───── Given entries

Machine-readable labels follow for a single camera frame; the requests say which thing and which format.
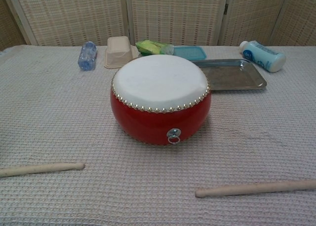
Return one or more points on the red drum with white skin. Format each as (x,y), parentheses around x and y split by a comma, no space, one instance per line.
(160,117)

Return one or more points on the wooden drumstick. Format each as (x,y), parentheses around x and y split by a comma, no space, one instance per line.
(49,168)
(247,189)

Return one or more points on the green wet wipes pack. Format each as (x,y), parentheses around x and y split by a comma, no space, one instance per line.
(150,46)

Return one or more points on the stainless steel tray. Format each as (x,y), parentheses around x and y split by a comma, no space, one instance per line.
(232,75)

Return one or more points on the clear plastic water bottle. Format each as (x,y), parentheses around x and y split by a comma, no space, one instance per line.
(87,55)

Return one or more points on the teal plastic container lid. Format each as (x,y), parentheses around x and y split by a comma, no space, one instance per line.
(190,52)

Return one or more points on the woven folding screen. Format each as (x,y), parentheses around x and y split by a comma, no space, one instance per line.
(172,13)

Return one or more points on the beige woven tablecloth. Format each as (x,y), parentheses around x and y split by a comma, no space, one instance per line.
(74,112)

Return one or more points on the beige takeaway box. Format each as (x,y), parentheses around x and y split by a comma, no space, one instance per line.
(118,50)

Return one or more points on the white and blue bottle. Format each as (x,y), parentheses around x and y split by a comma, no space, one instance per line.
(264,57)

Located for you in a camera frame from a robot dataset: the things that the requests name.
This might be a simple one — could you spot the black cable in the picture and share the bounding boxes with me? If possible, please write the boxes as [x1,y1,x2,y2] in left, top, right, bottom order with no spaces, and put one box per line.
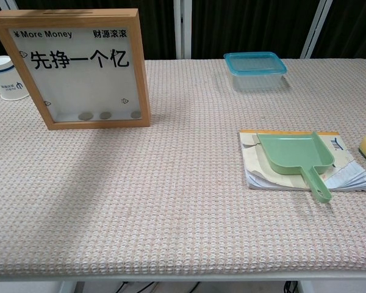
[117,280,161,293]
[282,280,299,293]

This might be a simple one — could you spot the worn paper notebook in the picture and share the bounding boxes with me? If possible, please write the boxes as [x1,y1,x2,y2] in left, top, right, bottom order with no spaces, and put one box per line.
[239,129,366,192]

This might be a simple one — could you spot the black curtain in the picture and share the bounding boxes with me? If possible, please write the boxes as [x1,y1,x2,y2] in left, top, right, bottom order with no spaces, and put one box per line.
[15,0,175,60]
[311,0,366,62]
[191,0,320,59]

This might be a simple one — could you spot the green plastic dustpan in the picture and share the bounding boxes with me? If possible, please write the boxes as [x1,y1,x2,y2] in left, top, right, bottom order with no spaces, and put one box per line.
[256,131,336,204]

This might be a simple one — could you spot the pink woven tablecloth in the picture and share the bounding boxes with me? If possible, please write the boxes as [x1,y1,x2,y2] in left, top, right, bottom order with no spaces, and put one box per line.
[0,57,366,278]

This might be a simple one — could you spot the white frame post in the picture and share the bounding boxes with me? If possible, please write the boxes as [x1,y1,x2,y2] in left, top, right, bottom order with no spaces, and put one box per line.
[299,0,336,59]
[173,0,193,60]

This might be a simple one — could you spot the clear container blue lid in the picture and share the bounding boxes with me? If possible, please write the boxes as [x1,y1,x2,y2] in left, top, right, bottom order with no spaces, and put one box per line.
[223,51,288,92]

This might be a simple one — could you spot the white paper cup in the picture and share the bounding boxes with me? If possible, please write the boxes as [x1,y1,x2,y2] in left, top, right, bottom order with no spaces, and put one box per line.
[0,55,31,102]

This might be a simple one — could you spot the wooden frame money box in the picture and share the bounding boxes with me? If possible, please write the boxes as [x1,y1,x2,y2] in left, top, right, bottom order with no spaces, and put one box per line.
[0,8,152,131]

──────────

_The problem:_
What is needed is every line of the records that contains the word "camera".

_Answer for this exercise:_
Machine-readable labels follow for a single camera frame; the requests say which thing and which format.
Located for you in a camera frame from a robot dataset: the things that the requests name.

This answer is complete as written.